Baca juga: 5 Pekerjaan Paling Rentan Selama Krisis Corona
Bagi pasangan Aliansyah dan Raisa, pengaturan pengeluaran di tengah krisis Corona dimulai dengan mengubah gaya hidup, seperti mengurangi membeli makanan dari luar dan memilih berbelanja bahan makanan di pasar untuk dimasak di rumah.
“Misalnya, dulu biasa beli kopi susu di luar sekarang bikin di rumah aja. Biasanya dulu belanja suka ke Ranch Market yang organik-organik, kalau sekarang ya sudah ke pasar aja,” ujar Raisa.
Mengganti gaya hidup menjadi minimalis, dan mengurangi hal-hal yang tidak penting menurut Metta menjadi kunci utama dalam menghadapi krisis. Biaya hiburan juga bisa dipangkas karena kebijakan pembatasan sosial.
“Kalau kita merasa perlu udara segar karena mumet kerja terus ya jalan-jalan di depan kompleks aja. Cari hiburan yang murah dan minim resiko. Gaya hidup minimalis tapi tetep sehat,” ujar Metta.
Jika berkaca Cina, krisis akibat COVID-19 ini mengalami puncaknya sekitar 60-80 hari atau sekitar tiga bulan. Artinya jika di Indonesia kasus pertama terdeteksi tanggal 2 Maret, paling tidak kita harus mempersiapkan keuangan hingga bulan Mei.

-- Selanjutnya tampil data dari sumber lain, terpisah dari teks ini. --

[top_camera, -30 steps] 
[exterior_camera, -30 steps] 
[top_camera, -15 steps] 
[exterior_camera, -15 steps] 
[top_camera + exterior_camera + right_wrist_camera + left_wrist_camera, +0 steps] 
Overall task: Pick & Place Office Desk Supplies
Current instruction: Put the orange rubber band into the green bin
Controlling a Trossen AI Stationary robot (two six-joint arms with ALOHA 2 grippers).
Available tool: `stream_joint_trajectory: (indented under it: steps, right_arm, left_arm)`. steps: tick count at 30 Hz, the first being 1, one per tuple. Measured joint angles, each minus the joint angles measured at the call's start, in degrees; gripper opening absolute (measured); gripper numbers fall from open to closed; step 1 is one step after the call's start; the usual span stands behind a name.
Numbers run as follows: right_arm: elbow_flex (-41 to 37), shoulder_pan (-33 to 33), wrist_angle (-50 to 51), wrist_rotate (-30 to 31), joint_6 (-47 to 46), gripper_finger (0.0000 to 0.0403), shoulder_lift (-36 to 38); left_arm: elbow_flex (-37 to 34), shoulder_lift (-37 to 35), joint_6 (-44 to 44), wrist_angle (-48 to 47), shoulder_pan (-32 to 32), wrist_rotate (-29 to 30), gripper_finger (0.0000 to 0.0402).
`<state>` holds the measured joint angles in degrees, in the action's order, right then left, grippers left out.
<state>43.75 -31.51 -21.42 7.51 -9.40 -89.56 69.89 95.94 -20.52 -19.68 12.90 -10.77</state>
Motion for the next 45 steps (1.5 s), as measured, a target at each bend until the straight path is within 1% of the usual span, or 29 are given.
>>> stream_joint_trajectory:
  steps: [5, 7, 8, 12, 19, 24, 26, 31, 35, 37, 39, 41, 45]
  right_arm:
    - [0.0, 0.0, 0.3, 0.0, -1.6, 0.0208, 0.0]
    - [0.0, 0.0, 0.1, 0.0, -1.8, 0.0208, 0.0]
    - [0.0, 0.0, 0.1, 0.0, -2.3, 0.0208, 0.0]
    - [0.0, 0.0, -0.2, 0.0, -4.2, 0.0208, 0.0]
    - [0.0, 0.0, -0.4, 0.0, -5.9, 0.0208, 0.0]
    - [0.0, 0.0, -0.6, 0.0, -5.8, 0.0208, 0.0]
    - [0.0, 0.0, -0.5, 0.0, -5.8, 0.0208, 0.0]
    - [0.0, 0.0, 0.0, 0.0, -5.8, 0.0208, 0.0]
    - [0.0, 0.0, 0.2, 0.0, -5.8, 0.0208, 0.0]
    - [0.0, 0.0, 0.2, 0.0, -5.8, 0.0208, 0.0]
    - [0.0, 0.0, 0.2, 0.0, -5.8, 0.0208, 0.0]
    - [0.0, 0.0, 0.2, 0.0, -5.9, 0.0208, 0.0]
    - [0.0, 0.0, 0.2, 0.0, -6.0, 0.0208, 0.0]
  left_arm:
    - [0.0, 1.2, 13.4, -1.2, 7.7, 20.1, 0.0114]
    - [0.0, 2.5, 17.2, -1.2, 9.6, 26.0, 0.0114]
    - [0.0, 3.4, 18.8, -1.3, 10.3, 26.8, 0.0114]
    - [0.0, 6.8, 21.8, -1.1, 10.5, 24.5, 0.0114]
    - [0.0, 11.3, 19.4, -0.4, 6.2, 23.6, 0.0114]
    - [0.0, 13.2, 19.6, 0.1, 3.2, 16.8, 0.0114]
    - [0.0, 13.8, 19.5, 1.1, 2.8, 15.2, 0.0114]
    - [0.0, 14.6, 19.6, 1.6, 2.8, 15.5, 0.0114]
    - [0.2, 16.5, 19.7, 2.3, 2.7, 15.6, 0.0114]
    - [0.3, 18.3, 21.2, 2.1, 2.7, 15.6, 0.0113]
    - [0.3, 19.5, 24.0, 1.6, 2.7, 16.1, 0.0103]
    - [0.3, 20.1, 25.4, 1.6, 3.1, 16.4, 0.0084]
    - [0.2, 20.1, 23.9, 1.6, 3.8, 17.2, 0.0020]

“Selama tiga bulan ke depan, kita sudah harus sangat berhati-hati mengatur pengeluaran yang harusnya semuanya serba basic aja. Sisa uang dari penghasilan bisa ditabung untuk bekal sampai krisis Corona meredam. Sebagai freelancer sudah jadi hal yang wajib punya tabungan darurat,” tambahnya.
Selain itu, Metta menyarankan untuk melihat peluang untuk mendapatkan penghasilan alternatif meski di tengah krisis ini.
“Usaha makanan dan logistik menjadi dua bidang yang nantinya akan sangat dibutuhkan selama masa karantina,” ujarnya.